Sysplex-Wide Security Associations and IP security

z/OS® IP security supports Sysplex-Wide Security Associations (SWSA). In a sysplex environment, SWSA distributes IPSec Security Associations (SAs) to the target stacks of distributed DVIPAs. To enable this support for IPv4 DVIPAs, you must code IPCONFIG IPSECURITY in the TCP/IP profile and DVIPSEC in the IPSEC block. To enable this support for IPv6 DVIPAs, you must code IPCONFIG6 IPSECURITY, in addition to IPCONFIG IPSECURITY and DVIPSEC.

You should add DVLOCALFLTR, the DVIPSEC subparameter, to the IPSEC statement block of the TCP/IP profile when intra-sysplex traffic should be protected by security associations. DVLOCALFLTR enables IP filtering and IPSec protection of TCP traffic between a client and an IPv4 dynamic VIPA that are defined on the same TCP/IP stack, when the traffic is forwarded to another TCP/IP stack. When the DVLOCALFLTR parameter is configured, ensure that the IPSec policy accounts for all local TCP traffic with an IPv4 dynamic VIPA endpoint. Traffic that does not match a configured IP filter rule is denied.

Restrictions:

• The IKEv1 protocol cannot be used to negotiate a tunnel between a client and an IPv4 dynamic VIPA that are defined on the same TCP/IP stack. You must use the IKEv2 protocol to negotiate a tunnel to protect the traffic.
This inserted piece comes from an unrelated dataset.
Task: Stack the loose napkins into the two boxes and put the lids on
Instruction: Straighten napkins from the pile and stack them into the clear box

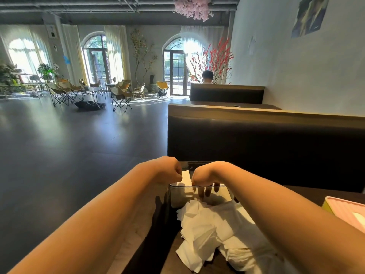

Use HowToInitiate IKEv2 on the KeyExchangePolicy statement or a specific KeyExchangeAction statement to indicate that the IKEv2 protocol must be used when this system starts key negotiations.
• A tunnel cannot be negotiated if the source and destination IP addresses for client connections are the same dynamic VIPA. To help avoid this scenario, do not code a dynamic VIPA that can be used as a destination IP address on the TCPCONFIG TCPSTACKSOURCEVIPA or SRCIP statement in the TCP/IP profile.

In a sysplex environment, the IKE daemon can detect movement of a DVIPA to or from an IP security stack. To reestablish the Security Associations of a DVIPA, the DVIPSEC parameter must be specified in the TCP/IP profile of the stack from which the DVIPA is being moved and in the TCP/IP profile of the stack to which the DVIPA is being moved. For details about this movement, see Sysplex-Wide Security Associations. For information about the IPCONFIG, IPCONFIG6, and IPSEC statements that need to be added to the TCP/IP profile to configure this support, see z/OS Communications Server: IP Configuration Reference.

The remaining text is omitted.